* _WHAT TO DO_
Retype all the records with nothing changed.

* _INPUT FOR THIS TASK_
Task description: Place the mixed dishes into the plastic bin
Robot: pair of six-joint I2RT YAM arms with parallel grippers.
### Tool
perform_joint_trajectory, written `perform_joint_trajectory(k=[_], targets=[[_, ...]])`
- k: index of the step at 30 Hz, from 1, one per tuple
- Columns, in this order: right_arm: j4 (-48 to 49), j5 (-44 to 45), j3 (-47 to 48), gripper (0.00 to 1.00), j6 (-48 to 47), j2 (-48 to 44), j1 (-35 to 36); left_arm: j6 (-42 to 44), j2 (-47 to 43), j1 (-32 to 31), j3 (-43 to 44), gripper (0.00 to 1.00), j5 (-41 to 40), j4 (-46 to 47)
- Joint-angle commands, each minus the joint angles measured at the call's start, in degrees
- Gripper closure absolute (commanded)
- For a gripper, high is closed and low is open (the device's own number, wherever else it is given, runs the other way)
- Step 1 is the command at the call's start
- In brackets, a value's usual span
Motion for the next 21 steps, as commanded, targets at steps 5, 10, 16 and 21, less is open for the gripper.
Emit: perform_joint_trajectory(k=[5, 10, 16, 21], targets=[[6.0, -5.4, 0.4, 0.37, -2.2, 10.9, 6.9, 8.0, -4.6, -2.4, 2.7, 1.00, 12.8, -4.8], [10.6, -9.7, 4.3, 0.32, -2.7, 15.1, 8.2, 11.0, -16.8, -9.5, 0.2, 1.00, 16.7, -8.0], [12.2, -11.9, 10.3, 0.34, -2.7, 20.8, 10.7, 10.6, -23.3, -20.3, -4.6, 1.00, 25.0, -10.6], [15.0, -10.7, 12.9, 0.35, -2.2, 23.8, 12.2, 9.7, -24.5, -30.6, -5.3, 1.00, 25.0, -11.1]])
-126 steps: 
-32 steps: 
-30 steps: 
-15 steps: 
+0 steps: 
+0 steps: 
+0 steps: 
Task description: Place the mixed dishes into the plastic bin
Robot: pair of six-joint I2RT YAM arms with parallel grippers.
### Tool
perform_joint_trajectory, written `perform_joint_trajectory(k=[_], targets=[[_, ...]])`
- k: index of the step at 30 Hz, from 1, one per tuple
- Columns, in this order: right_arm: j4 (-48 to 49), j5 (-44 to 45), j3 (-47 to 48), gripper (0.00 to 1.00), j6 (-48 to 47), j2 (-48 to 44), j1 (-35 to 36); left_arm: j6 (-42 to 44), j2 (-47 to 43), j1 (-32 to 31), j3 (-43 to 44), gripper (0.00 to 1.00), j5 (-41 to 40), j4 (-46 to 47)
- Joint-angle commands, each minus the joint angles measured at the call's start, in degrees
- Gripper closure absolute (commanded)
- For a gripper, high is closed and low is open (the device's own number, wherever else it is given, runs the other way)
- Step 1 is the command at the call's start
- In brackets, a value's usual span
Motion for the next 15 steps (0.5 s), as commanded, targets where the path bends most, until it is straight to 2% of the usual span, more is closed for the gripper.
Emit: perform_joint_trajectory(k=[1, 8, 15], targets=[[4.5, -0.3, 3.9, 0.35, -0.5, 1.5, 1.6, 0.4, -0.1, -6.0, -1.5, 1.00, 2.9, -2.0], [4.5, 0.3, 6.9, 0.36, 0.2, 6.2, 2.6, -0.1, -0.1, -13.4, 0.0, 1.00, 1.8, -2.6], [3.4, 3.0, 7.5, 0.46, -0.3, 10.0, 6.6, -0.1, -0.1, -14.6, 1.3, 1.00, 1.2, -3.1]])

* _SOLUTION TO THIS EXERCISE_
Task description: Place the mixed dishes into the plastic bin
Robot: pair of six-joint I2RT YAM arms with parallel grippers.
### Tool
perform_joint_trajectory, written `perform_joint_trajectory(k=[_], targets=[[_, ...]])`
- k: index of the step at 30 Hz, from 1, one per tuple
- Columns, in this order: right_arm: j4 (-48 to 49), j5 (-44 to 45), j3 (-47 to 48), gripper (0.00 to 1.00), j6 (-48 to 47), j2 (-48 to 44), j1 (-35 to 36); left_arm: j6 (-42 to 44), j2 (-47 to 43), j1 (-32 to 31), j3 (-43 to 44), gripper (0.00 to 1.00), j5 (-41 to 40), j4 (-46 to 47)
- Joint-angle commands, each minus the joint angles measured at the call's start, in degrees
- Gripper closure absolute (commanded)
- For a gripper, high is closed and low is open (the device's own number, wherever else it is given, runs the other way)
- Step 1 is the command at the call's start
- In brackets, a value's usual span
Motion for the next 21 steps, as commanded, targets at steps 5, 10, 16 and 21, less is open for the gripper.
Emit: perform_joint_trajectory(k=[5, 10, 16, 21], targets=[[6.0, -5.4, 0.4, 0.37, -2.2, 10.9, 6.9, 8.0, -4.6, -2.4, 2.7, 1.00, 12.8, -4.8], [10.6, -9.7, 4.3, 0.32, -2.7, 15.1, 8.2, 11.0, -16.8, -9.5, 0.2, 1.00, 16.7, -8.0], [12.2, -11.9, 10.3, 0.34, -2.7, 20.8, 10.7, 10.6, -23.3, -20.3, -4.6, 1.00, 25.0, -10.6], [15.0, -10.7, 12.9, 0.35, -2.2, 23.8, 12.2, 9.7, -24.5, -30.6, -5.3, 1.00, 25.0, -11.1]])
-126 steps: 
-32 steps: 
-30 steps: 
-15 steps: 
+0 steps: 
+0 steps: 
+0 steps: 
Task description: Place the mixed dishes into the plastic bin
Robot: pair of six-joint I2RT YAM arms with parallel grippers.
### Tool
perform_joint_trajectory, written `perform_joint_trajectory(k=[_], targets=[[_, ...]])`
- k: index of the step at 30 Hz, from 1, one per tuple
- Columns, in this order: right_arm: j4 (-48 to 49), j5 (-44 to 45), j3 (-47 to 48), gripper (0.00 to 1.00), j6 (-48 to 47), j2 (-48 to 44), j1 (-35 to 36); left_arm: j6 (-42 to 44), j2 (-47 to 43), j1 (-32 to 31), j3 (-43 to 44), gripper (0.00 to 1.00), j5 (-41 to 40), j4 (-46 to 47)
- Joint-angle commands, each minus the joint angles measured at the call's start, in degrees
- Gripper closure absolute (commanded)
- For a gripper, high is closed and low is open (the device's own number, wherever else it is given, runs the other way)
- Step 1 is the command at the call's start
- In brackets, a value's usual span
Motion for the next 15 steps (0.5 s), as commanded, targets where the path bends most, until it is straight to 2% of the usual span, more is closed for the gripper.
Emit: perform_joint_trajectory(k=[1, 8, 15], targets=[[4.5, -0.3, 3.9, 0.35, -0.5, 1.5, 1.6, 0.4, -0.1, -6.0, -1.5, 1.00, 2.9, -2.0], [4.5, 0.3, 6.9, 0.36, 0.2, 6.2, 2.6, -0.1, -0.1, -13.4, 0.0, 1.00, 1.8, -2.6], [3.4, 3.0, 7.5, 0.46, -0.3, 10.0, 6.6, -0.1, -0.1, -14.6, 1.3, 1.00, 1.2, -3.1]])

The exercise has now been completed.